### Prompt
Below is a listing; retype exactly the lines between the one containing "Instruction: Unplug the" and the one containing "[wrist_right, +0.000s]", inclusive, minus the pictures.

───── Material provided

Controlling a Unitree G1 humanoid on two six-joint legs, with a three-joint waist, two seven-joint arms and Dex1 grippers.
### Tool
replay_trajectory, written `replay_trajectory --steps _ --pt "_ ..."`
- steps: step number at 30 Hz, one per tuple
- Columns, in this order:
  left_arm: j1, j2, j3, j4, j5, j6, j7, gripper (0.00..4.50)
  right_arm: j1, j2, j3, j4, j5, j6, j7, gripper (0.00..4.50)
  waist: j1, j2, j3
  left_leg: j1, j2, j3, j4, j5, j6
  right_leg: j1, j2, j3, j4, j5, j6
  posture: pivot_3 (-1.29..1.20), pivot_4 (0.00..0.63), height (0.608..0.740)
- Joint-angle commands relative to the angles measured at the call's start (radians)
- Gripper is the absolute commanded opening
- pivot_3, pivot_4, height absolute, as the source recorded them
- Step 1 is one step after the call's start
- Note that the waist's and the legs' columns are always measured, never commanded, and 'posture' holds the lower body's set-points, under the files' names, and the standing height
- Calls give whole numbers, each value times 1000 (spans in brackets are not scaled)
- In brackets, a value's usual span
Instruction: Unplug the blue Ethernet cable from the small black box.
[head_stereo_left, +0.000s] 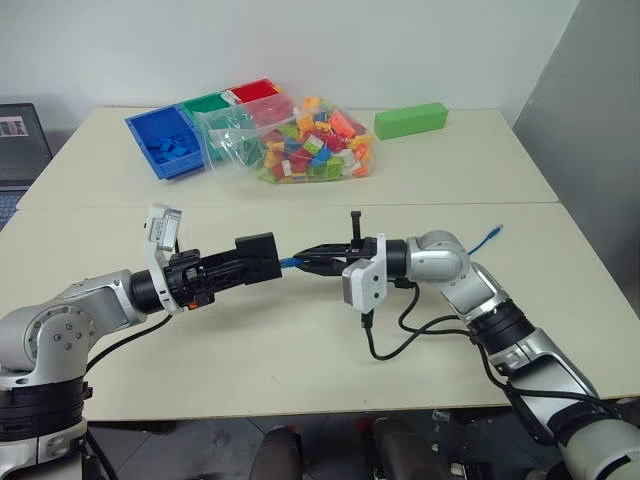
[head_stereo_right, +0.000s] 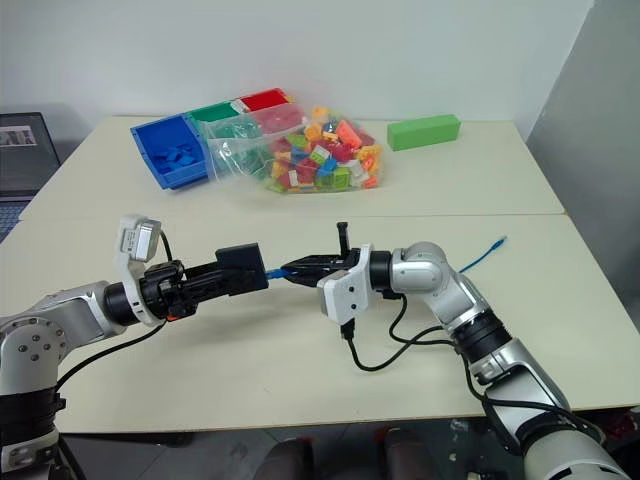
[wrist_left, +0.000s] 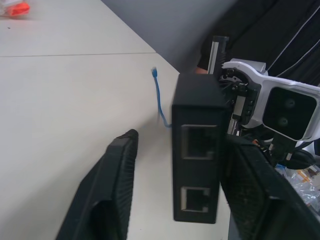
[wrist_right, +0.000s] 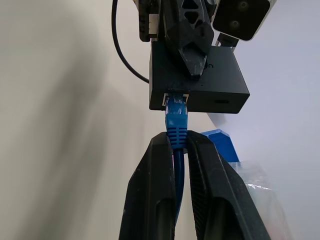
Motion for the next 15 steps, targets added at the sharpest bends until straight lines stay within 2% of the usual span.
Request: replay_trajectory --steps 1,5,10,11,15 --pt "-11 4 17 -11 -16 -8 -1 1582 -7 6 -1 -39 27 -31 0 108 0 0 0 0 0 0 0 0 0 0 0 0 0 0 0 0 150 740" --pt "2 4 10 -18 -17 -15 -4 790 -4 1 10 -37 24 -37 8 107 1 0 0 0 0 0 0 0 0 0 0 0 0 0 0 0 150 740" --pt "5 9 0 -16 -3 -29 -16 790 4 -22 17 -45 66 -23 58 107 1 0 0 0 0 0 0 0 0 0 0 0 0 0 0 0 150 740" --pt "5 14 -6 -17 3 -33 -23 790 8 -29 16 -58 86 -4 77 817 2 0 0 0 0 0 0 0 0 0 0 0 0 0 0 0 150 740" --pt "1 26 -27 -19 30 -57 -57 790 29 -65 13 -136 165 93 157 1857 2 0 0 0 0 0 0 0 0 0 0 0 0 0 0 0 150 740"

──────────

### Answer to this task
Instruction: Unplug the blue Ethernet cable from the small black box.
[head_stereo_left, +0.000s] 
[head_stereo_right, +0.000s] 
[wrist_left, +0.000s] 
[wrist_right, +0.000s] 

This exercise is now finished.